Planning to sell your company in the Middle East? UAE VAT Laws may affect you.

If you’re selling your business now or if you ever consider selling it, read below how liable your transactions may be to UAE VAT Laws. 

As experts is UAE Tax Laws, we want you to understand what the tax impact of the transaction is, in order to avoid transactions that can lead to future penalties. When selling your company some of the common cases you may encounter are the following: 

  1. Selling a portion of the business
  2. Selling just some of the major assets in the business
  3. Selling the entire business

The Bottom Line: What is important to understand is, if this transaction as per the VAT law in UAE meets the conditions of:

  1. “transfer of business as a going concern (TOGC)”, if so, it is not subject to VAT, or 
  2. is it just a sale of assets, if so, it is subject to VAT, chargeable at 5% or 0%.

If the identification of this treatment is not done correctly hefty penalties may be applied, with a fixed penalty ranging from AED 3K to 5K, and a variable penalty of up to 300% of the tax to be applied on the transaction.

For the purpose of VAT, it is important to distinguish between a normal sale of assets and sale of assets are part of Transfer of Going Concern (TOGC). 

So how do you know the transaction qualifies to be a TOGC?

  1. If you sell a whole or an independent part of the business: YES!

    Explained- This transaction should give the buyer control of the entire business or a part that is capable of its separate continued operation. This may include goodwill, licences, premises, machinery and equipment, employees, ongoing contracts, and liabilities.

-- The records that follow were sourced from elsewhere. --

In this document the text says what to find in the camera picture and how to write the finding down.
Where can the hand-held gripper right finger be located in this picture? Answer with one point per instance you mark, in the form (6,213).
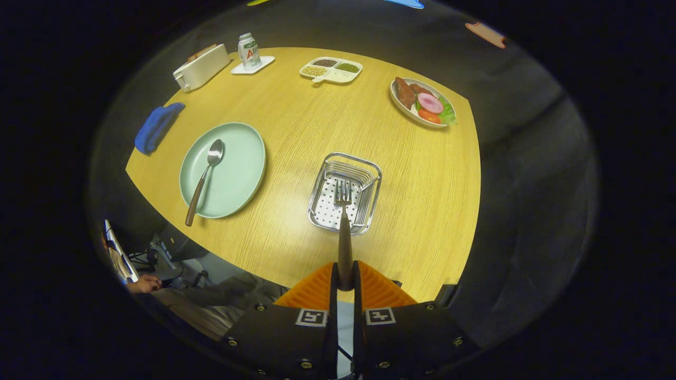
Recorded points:
(357,301)

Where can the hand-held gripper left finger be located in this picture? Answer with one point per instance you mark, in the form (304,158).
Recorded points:
(334,301)

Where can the black rectangular object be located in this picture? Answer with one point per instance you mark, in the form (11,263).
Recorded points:
(445,295)

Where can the person's grey trouser leg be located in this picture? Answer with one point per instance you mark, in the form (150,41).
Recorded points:
(227,298)

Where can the pale green plate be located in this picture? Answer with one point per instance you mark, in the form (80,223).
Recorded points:
(237,169)

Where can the dark grey equipment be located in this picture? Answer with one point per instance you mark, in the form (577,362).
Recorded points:
(177,245)

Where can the white food plate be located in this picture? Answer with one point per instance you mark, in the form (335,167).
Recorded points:
(405,112)

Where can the red tomato slice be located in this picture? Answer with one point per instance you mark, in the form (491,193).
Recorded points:
(430,116)

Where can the green lettuce leaf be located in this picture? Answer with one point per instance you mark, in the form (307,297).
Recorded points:
(449,112)

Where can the pink round food slice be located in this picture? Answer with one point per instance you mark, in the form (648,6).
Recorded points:
(430,103)

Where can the brown grilled meat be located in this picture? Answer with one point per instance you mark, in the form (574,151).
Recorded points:
(405,92)

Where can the white-edged computer screen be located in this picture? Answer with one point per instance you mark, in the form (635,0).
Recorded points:
(119,258)

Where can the black backdrop cloth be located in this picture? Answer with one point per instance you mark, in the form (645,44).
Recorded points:
(528,158)

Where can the white divided dish with beans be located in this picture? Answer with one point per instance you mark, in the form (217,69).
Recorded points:
(340,78)

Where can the white square coaster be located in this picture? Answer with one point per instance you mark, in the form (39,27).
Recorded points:
(266,62)

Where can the blue folded towel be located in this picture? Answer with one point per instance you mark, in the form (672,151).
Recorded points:
(156,126)

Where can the white bottle green red label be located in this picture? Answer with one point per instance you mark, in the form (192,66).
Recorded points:
(249,53)

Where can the white toaster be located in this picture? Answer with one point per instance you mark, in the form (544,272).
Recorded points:
(203,71)

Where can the brown toast slice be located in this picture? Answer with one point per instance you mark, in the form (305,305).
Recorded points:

    Example – A biscuit manufacturing company decides to sell the packaging division of the business, including the machinery, equipment and premises of the factory, staff hired, and the existing contracts of this division. This clearly qualifies as a TOGC. 

  1. If the sale is made to a taxable person: YES!

    Explained- In this case, the buyer of the business must be registered for VAT or have applied to be registered for VAT, by crossing the mandatory threshold. It can be noted that there is no requirement for the supplier to be registered for VAT for a TOGC to take place.

  1. If the recipient intends to continue the business

    Explained – The buyer of the business must continue the same kind of business.

    Example –  The buyer of the packaging division of the biscuit factory, should have an intention to continue the packaging activity in order to meet the TOGC. If they decide to scrap the machinery and lease the premises for warehousing, this will not meet the conditions of TOGC.

If the conditions for TOGC are not met, this transaction will be treated as a sale of assets.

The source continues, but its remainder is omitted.